| EXERCISE AIM |
In the records that follow, show each line where the word "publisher" is present.

[[ EXERCISE INPUT open ]]

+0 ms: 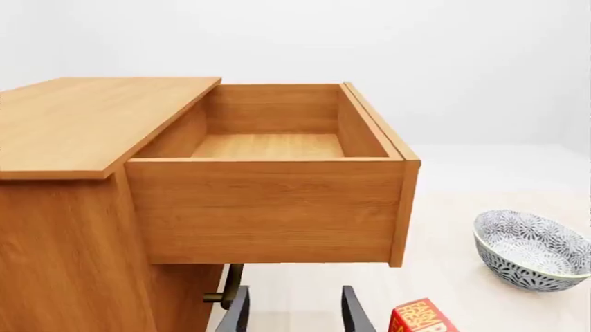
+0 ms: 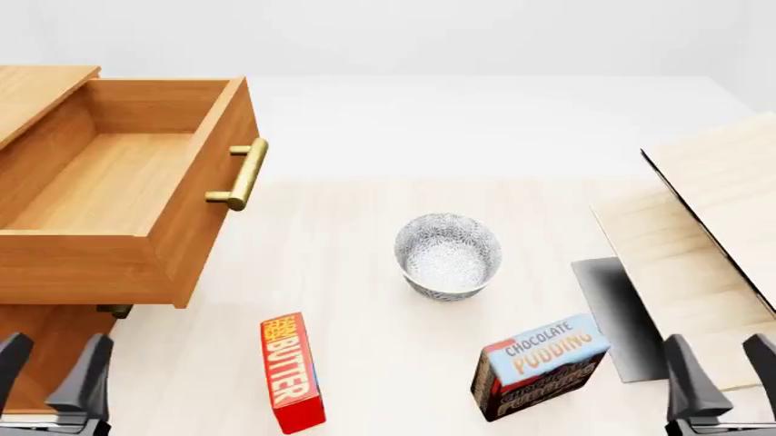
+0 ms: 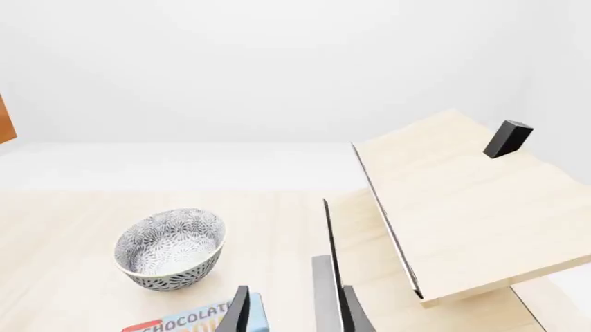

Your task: Close the top drawer of the cabinet.

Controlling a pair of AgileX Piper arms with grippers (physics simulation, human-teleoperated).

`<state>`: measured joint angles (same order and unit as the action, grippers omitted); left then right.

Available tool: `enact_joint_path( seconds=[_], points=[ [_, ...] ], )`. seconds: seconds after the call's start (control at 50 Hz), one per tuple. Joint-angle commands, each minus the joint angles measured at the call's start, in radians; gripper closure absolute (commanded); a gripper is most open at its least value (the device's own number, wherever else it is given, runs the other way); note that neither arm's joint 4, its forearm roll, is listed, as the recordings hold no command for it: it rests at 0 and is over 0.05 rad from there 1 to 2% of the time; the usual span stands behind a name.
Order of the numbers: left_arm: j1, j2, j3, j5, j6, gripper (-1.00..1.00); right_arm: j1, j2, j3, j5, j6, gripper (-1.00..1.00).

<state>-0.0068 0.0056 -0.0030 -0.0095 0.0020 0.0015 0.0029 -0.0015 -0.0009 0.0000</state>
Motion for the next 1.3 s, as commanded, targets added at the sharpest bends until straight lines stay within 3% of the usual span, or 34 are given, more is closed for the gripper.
enact_joint_path(
  seconds=[0.02, 0.28, 0.34, 0.44, 0.58, 0.78, 1.3],
  points=[
    [-0.011, -0.005, -0.001, 0.0, 0.012, -1.0, -0.002, 0.007, -0.002, -0.005, 0.002, -1.0],
    [-0.039, -0.005, -0.002, 0.003, 0.007, -1.0, -0.002, 0.018, -0.001, -0.016, 0.001, -1.0],
    [-0.064, -0.005, -0.007, 0.041, -0.066, -1.0, -0.002, 0.023, -0.001, -0.021, 0.001, -1.0],
    [-0.113, -0.005, -0.004, 0.096, -0.126, -1.0, -0.002, 0.024, -0.001, -0.023, 0.001, -1.0],
    [-0.263, -0.006, -0.062, 0.127, -0.052, -1.0, -0.002, 0.025, -0.002, -0.023, 0.001, -1.0],
    [-0.403, -0.005, -0.128, 0.166, -0.045, -1.0, -0.002, 0.016, -0.001, -0.014, 0.002, -1.0],
    [-0.59, -0.005, -0.156, 0.19, -0.004, -1.0, -0.002, 0.016, -0.002, -0.013, 0.002, -1.0]
  ],
)
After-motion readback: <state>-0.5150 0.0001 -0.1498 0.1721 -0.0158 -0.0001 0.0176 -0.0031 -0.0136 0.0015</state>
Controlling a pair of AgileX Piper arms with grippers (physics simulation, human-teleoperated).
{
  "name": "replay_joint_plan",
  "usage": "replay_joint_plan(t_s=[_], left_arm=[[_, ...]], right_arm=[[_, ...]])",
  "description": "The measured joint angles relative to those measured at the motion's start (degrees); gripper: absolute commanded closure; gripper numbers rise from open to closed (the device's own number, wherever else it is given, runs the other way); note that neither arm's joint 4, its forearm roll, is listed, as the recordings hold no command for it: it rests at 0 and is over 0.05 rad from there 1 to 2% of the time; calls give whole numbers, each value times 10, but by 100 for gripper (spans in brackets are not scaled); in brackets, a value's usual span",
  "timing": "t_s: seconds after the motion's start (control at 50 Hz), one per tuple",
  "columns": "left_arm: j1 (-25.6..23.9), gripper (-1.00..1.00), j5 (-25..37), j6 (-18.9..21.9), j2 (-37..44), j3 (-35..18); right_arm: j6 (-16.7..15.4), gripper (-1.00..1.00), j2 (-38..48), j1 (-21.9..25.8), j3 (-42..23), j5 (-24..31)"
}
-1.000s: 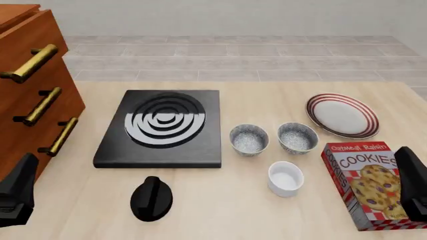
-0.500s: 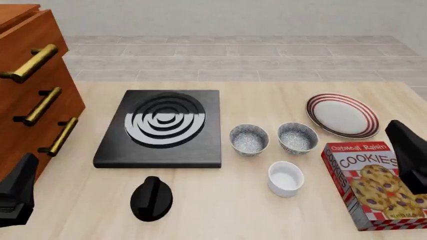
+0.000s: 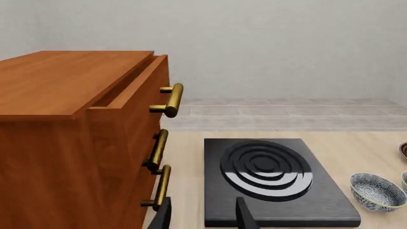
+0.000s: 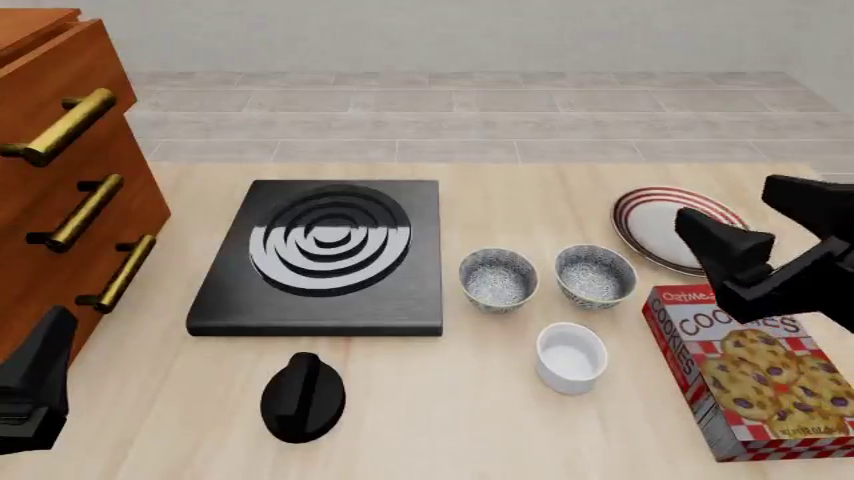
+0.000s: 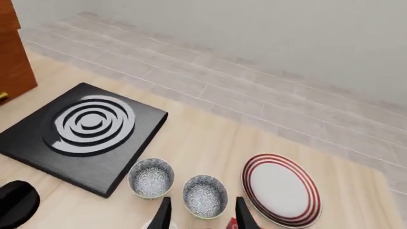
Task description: Pick the akita bowl from table center and place it on the plate.
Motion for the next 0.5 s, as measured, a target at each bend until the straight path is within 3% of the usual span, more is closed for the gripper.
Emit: replay_joint_plan(t_s=[0.5], left_arm=[[0,-100,0,0,0,0]], right_arm=[[-66,-100,105,55,-96,83]])
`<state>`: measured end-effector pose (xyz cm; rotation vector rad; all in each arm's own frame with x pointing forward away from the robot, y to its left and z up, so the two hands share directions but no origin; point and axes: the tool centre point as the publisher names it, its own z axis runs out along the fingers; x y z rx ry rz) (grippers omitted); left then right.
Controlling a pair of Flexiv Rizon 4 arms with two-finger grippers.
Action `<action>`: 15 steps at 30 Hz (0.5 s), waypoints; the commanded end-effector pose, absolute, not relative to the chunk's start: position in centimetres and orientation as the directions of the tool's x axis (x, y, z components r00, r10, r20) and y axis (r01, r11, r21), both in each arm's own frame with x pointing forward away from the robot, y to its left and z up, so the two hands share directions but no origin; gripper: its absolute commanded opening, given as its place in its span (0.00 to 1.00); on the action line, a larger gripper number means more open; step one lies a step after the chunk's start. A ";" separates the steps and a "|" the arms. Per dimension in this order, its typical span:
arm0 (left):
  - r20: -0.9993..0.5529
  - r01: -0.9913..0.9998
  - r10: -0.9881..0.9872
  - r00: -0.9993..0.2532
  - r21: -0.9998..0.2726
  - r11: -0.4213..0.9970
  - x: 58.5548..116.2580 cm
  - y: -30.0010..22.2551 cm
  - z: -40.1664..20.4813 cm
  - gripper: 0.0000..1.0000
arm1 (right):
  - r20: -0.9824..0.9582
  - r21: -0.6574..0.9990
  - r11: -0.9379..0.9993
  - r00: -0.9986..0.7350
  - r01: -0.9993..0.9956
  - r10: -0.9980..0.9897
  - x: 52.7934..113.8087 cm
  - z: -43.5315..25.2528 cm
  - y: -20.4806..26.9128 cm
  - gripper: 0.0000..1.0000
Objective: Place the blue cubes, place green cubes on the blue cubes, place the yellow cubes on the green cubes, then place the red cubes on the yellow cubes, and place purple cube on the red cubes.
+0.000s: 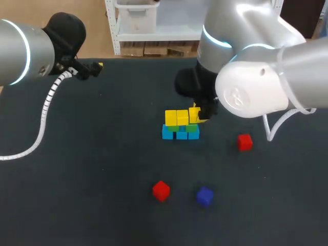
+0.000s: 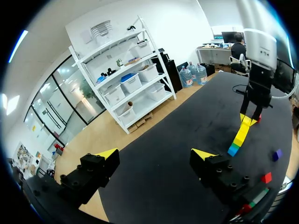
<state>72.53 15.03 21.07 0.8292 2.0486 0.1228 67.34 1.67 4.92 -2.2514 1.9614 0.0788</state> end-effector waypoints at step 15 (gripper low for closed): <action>-0.708 0.514 0.599 -0.374 0.380 0.769 72.7 15.1 21.0 1.00 | -0.144 -0.063 -0.135 0.143 -0.989 -0.979 67.4 4.6 1.9 0.00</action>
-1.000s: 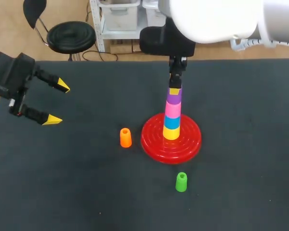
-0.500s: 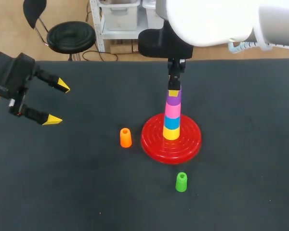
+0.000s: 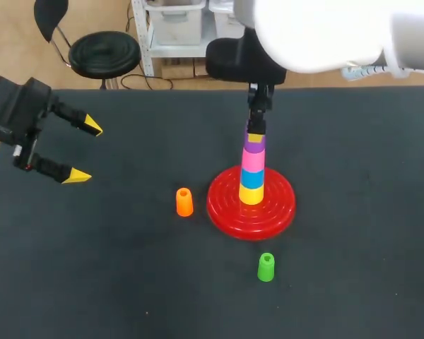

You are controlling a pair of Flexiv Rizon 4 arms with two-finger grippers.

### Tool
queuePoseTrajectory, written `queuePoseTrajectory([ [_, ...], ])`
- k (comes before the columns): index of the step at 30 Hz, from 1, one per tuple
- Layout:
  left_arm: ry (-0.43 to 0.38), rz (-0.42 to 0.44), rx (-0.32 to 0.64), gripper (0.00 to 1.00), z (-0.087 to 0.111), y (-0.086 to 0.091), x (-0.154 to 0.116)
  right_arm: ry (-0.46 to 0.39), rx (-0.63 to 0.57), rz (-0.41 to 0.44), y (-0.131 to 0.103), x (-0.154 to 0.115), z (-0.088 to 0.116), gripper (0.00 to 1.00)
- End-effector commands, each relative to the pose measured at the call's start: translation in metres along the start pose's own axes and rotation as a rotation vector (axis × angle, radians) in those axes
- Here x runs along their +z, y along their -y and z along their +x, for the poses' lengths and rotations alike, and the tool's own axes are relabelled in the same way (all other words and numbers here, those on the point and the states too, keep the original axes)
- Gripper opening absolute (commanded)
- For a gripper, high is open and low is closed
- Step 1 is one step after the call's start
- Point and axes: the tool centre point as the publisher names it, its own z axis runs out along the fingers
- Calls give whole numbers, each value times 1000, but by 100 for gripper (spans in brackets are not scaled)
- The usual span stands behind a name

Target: Pick up and stack the cylinders on the red base in this order: pink,purple,orange,green

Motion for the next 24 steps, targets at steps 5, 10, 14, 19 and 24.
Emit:
queuePoseTrajectory([
  [5, 4, -3, 4, 100, 1, 1, 0, -8, -13, 51, -1, -15, -3, 100],
  [10, 4, -3, 4, 100, 1, 1, 0, 4, -36, 84, -3, -25, -11, 100],
  [14, 4, -3, 4, 100, 1, 1, 0, 23, -65, 104, -3, -32, -23, 100],
  [19, 4, -3, 4, 100, 1, 1, 0, 32, -121, 114, -5, -33, -42, 100],
  [24, 4, -3, 4, 100, 1, 1, 0, 30, -169, 115, -7, -30, -63, 100],
])
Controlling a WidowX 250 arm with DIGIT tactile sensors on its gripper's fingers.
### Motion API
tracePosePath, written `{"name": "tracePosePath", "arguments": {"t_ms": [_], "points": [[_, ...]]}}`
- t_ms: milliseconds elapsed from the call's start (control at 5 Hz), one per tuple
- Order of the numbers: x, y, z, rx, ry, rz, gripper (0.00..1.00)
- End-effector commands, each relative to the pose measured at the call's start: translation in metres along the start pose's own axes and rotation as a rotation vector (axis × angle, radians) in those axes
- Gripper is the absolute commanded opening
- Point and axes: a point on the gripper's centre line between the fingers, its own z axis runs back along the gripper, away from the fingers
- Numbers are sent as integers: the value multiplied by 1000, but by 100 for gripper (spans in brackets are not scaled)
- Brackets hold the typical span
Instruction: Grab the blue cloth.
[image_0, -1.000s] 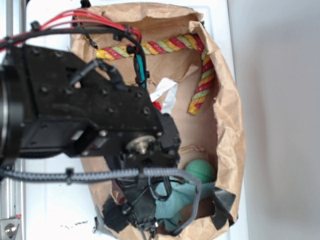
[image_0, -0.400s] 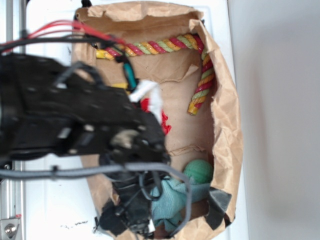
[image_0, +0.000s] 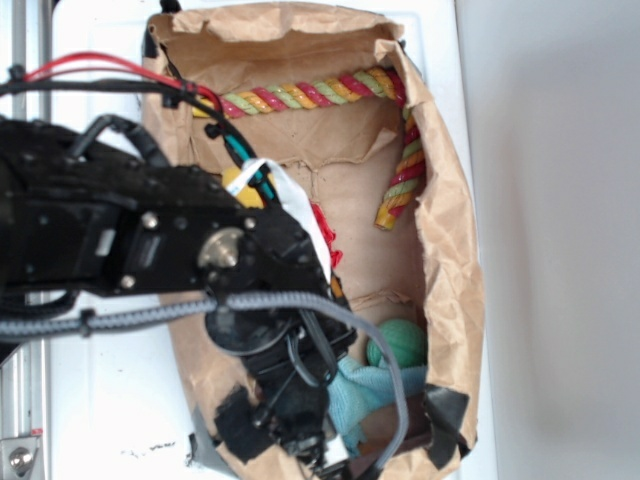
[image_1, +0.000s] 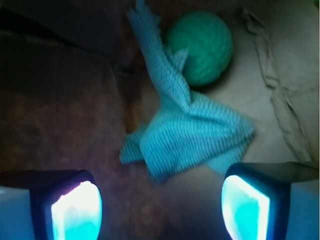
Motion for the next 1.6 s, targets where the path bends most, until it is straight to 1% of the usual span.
{"name": "tracePosePath", "arguments": {"t_ms": [0, 200, 600, 800, 1400], "points": [[36, 5, -7, 1, -110, 39, 100], [50, 10, -11, 91, -161, 15, 100], [51, 12, -17, 170, -178, -42, 100], [51, 10, -14, 144, -196, -30, 0], [50, 11, -11, 144, -191, -28, 0]]}}
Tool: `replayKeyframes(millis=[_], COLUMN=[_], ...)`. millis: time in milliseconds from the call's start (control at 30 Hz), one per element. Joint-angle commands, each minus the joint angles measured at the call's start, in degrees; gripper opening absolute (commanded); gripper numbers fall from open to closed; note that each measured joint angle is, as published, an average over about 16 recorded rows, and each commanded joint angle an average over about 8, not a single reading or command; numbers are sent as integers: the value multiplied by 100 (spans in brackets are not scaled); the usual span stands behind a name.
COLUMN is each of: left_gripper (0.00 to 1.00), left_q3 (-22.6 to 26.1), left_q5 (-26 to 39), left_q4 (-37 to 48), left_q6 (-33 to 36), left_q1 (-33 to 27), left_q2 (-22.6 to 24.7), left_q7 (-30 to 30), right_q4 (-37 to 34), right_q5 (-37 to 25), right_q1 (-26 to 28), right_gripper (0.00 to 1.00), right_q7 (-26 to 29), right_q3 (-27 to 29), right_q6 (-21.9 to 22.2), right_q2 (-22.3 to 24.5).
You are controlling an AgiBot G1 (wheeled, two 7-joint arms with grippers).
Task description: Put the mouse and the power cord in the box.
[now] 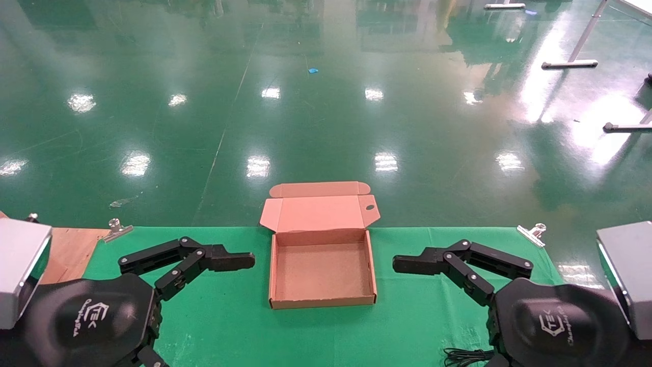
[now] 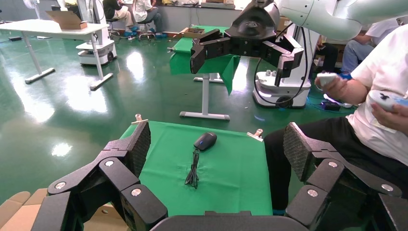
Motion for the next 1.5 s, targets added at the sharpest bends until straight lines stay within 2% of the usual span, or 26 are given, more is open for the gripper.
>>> replayKeyframes(millis=[33, 367, 567, 700, 867, 1100, 1300, 1500], left_gripper=[100, 100, 100, 100, 100, 100, 100, 100], left_q3=[0, 31, 284, 556, 1013, 1736, 2191, 2577], left_q5=[0, 82, 720, 1364, 2300, 3784, 4817, 5604], left_q4=[0, -31, -53, 16, 192, 849, 1670, 2511], left_q6=[0, 33, 203, 319, 379, 350, 206, -71], left_q1=[0, -51, -406, -724, -1068, -1587, -2021, -2180], left_q2=[0, 17, 46, 68, 204, 570, 919, 1364], left_q7=[0, 40, 188, 306, 497, 992, 1459, 1882], right_q4=[0, 5, -31, -103, -89, -316, -822, -1720], right_q5=[0, -38, -623, -1442, -2787, -4731, -6188, -7003], right_q1=[0, 6, 143, 462, 1105, 1899, 2282, 2393], right_gripper=[100, 100, 100, 100, 100, 100, 100, 100], right_q7=[0, -26, -260, -410, -528, -731, -1036, -1518], right_q3=[0, -5, -210, -550, -1077, -1940, -2584, -2945], right_q6=[0, 6, -29, -146, -264, -304, -75, 424], right_q2=[0, 3, -48, -144, -324, -866, -1421, -1930])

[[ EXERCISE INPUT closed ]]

| COMPLETED TASK |
`<state>`: measured end-effector pose (xyz cm; rotation vector rad; all in each arm's own frame with x pointing forward away from the robot, y to its left and z up, so the two hands share directions but no origin; point and axes: the tool centre point as the publisher names it, its own z axis runs out along the fingers; x y z rx ry rz) (grippers omitted); left then right.
- Point and axes: the tool centre point as the publisher names it, its own z axis runs out along the fingers

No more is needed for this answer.